Further reading on Smashing:

It’s an exciting time for web animation, and also a time of grave miscommunication and misinformation. In 2014, I had the chance to travel the world to talk about using animation in user interfaces and design. I met and interviewed dozens of people who use and champion both CSS and JavaScript. After interviewing so many developers, designers and browser representatives, I discovered a technical and human story to be told.

What you’re about to read is purely observational and as unbiased an account as you will be able to find on the subject of web animation.
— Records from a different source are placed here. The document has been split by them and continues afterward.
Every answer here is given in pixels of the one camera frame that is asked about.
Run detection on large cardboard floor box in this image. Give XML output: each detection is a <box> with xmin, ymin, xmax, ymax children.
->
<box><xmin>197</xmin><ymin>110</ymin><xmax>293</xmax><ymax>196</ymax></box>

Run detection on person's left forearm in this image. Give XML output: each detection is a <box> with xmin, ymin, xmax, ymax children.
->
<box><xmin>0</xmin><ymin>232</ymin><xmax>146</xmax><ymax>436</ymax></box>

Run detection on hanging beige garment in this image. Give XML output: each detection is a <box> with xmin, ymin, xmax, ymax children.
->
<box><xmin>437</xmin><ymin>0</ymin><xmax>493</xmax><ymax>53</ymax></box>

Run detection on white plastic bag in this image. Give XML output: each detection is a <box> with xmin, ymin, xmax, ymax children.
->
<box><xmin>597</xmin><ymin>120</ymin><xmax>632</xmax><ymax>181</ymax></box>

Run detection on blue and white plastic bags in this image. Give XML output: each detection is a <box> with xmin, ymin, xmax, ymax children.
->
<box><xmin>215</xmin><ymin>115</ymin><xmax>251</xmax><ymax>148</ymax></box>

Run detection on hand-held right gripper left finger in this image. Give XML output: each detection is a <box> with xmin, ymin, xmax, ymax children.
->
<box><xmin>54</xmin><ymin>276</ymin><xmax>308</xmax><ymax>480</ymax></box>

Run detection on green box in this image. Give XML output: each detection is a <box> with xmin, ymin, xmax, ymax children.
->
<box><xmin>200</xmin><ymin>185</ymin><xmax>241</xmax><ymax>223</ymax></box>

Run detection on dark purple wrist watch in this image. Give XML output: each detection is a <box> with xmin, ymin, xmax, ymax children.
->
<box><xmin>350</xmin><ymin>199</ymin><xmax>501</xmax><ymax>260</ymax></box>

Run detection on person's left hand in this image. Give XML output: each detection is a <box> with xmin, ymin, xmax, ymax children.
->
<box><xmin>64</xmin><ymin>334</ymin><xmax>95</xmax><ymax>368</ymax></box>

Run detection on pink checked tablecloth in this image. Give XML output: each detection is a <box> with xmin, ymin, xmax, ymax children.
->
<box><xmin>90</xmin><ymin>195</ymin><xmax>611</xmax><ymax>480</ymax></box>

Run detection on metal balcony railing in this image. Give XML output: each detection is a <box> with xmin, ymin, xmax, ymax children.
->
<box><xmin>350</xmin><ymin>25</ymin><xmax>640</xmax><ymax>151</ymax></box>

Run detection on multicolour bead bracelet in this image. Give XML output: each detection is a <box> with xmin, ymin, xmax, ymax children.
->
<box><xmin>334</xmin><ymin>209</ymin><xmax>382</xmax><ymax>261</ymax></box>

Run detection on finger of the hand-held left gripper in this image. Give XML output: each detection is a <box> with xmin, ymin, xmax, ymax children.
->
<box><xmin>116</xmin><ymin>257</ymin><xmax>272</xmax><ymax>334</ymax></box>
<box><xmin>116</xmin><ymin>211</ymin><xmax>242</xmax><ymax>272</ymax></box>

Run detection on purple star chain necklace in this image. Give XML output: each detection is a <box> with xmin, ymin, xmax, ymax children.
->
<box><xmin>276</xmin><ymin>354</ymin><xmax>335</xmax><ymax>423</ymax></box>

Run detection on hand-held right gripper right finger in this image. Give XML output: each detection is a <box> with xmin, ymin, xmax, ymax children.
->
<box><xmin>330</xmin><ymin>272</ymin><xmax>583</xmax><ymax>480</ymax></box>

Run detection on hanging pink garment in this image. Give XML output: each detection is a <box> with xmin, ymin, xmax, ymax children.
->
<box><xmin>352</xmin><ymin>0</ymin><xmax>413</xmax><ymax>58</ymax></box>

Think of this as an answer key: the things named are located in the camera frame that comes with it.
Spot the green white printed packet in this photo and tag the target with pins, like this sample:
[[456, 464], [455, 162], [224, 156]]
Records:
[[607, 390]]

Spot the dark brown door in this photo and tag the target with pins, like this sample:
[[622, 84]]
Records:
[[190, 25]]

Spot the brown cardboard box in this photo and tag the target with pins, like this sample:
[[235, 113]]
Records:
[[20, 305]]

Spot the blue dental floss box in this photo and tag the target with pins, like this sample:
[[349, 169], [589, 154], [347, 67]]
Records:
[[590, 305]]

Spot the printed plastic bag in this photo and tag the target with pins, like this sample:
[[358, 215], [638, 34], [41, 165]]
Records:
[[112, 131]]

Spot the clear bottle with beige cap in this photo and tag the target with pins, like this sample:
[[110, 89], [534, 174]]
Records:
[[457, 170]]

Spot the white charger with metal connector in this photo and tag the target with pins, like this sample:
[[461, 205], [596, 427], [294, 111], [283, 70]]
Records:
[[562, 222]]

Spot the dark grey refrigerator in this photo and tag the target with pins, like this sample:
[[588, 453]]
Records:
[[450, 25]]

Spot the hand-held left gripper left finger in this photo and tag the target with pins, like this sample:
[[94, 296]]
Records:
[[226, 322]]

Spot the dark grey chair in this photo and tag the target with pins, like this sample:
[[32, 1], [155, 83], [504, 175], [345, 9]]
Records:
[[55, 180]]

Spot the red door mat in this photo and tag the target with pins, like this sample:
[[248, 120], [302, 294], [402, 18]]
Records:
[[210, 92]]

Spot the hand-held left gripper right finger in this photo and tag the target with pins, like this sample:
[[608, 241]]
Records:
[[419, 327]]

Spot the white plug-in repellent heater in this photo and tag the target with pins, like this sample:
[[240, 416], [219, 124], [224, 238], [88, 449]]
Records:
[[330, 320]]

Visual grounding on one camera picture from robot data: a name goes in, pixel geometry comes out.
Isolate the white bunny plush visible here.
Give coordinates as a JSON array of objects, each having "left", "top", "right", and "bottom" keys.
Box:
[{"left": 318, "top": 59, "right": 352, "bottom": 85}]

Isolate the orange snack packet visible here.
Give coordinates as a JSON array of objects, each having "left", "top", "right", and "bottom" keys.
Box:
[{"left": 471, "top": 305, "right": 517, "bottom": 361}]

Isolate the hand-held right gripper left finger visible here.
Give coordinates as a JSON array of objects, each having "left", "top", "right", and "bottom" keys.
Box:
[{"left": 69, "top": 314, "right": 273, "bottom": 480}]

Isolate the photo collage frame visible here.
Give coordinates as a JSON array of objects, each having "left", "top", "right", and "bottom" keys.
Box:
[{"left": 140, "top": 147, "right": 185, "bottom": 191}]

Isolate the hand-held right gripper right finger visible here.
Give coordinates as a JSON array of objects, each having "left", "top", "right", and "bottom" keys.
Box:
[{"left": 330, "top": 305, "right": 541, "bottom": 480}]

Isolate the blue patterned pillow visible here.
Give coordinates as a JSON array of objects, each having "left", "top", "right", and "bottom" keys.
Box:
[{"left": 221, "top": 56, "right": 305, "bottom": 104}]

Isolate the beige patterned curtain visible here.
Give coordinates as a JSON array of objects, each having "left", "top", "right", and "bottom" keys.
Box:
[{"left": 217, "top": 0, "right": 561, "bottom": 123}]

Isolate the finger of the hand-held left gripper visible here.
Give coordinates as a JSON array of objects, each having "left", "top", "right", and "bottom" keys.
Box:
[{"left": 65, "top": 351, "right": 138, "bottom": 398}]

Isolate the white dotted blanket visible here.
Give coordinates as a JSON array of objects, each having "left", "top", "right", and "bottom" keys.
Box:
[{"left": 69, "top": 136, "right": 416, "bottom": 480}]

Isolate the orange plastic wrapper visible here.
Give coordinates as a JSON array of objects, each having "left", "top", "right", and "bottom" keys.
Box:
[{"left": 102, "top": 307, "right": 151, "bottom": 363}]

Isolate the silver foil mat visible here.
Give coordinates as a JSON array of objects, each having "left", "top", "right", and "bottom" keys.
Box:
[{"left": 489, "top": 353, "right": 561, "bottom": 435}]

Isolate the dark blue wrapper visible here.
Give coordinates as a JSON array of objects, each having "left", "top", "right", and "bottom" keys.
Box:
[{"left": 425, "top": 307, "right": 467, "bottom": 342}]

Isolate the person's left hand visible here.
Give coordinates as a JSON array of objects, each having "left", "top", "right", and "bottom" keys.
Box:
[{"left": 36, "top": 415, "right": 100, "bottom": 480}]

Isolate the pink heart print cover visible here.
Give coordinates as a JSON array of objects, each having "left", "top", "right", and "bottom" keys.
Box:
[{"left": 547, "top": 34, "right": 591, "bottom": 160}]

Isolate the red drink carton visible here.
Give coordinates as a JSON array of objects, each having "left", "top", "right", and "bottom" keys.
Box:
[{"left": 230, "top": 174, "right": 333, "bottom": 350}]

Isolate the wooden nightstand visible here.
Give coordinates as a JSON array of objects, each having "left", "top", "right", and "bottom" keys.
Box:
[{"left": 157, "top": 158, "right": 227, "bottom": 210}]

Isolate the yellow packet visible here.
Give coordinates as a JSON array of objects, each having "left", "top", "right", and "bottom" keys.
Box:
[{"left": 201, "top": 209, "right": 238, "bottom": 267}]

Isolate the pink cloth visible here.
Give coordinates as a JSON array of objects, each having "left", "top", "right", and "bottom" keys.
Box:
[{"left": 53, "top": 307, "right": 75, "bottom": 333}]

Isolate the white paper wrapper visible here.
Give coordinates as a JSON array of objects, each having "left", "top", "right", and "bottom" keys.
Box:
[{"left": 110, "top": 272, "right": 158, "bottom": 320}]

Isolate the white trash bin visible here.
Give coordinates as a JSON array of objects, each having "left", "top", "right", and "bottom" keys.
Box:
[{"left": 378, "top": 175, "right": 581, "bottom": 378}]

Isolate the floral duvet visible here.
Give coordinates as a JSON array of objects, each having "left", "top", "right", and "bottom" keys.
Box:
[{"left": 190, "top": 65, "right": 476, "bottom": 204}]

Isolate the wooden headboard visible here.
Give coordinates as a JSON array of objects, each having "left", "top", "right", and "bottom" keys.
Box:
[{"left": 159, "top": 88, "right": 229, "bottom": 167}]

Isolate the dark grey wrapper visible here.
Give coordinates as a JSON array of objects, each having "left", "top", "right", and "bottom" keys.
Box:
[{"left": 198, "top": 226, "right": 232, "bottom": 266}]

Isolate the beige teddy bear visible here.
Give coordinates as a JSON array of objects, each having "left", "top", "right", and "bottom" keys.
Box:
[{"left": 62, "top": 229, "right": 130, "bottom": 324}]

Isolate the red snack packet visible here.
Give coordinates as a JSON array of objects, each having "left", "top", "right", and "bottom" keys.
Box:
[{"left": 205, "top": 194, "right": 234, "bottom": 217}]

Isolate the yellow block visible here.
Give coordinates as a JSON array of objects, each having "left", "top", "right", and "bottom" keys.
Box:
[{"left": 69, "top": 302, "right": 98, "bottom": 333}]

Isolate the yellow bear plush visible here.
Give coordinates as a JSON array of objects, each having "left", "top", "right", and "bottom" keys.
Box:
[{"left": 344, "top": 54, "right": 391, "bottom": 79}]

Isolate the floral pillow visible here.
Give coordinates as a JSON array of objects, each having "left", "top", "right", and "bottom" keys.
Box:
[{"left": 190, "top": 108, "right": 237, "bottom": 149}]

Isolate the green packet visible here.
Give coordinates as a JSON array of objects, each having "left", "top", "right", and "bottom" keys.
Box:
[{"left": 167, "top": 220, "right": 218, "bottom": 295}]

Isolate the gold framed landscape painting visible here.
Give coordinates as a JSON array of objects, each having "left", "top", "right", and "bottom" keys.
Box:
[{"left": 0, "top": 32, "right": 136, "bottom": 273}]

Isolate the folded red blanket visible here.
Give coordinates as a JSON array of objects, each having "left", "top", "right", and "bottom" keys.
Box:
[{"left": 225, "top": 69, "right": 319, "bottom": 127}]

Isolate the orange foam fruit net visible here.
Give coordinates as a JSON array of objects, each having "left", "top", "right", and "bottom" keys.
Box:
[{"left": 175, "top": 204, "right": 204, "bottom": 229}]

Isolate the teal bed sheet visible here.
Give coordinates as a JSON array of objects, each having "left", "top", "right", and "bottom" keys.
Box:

Flash May Be Gone, But The Era Of Web Animation Has Just Begun

Since the era of Flash, it’s become fashionable to think of animation as little more than decoration, a “flashy” afterthought, often in poor taste, like an unwelcome blink tag. But unless we want to display nothing other than copy on a screen, animation is still very much our friend.

For user interface designers, animation reinforces hierarchy, relationships, structure, and cause and effect. Research going back to the early ’90s demonstrates that animation helps humans understand what’s happening on screen. Animation stitches together app states and offloads that work to the brain’s GPU — the visual cortex.

For interaction developers, complex visuals — from infographics on dashboards to video games on tablets — are impossible to create without animation to glue all the pieces together. If we want those things on the Internet, we still need animation.

Sadly, we have fallen behind in the motion design race. Products that use animation to benefit their users will succeed where their static or animation-abusing competitors will fail. As it stands, native apps are beating the pants off the web. App developers have been incorporating animation into their designs and fleshing out workflow and prototyping tools like Flinto and Mitya from day one.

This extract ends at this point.